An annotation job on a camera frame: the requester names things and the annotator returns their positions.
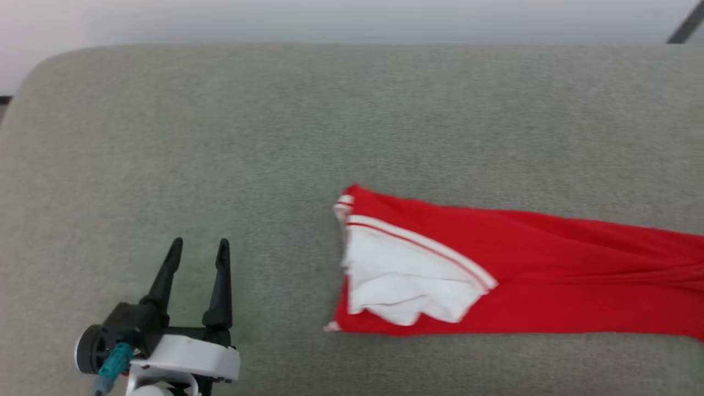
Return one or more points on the grey fabric sofa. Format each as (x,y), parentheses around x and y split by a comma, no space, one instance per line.
(330,126)

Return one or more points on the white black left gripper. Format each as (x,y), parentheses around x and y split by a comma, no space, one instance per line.
(187,355)

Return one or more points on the red basketball jersey white trim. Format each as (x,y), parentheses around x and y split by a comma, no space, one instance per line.
(550,275)

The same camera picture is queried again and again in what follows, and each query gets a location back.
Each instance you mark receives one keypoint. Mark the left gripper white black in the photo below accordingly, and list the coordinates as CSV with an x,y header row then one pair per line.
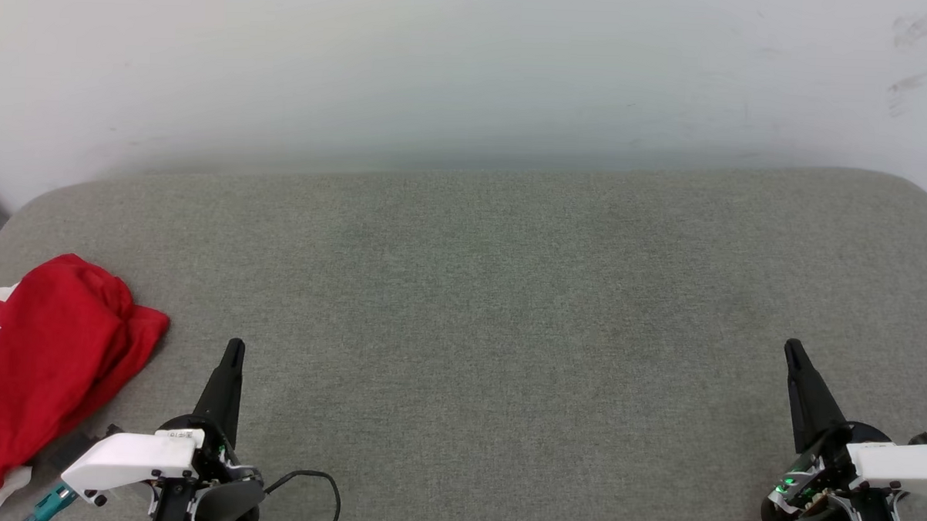
x,y
137,457

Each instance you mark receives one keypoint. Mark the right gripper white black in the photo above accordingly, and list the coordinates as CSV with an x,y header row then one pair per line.
x,y
888,464

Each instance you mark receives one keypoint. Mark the red white-trimmed jersey shirt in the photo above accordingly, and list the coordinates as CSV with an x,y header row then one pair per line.
x,y
40,354

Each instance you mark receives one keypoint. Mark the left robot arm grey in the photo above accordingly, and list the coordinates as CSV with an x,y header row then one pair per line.
x,y
231,503

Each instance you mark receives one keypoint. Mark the grey fabric sofa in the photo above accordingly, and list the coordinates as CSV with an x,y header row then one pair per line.
x,y
492,315

--------------------------------

• **What you need to do**
Every line of the listing that holds "camera" counts once. Say how many such lines there are, using only a number.

• **Your response**
2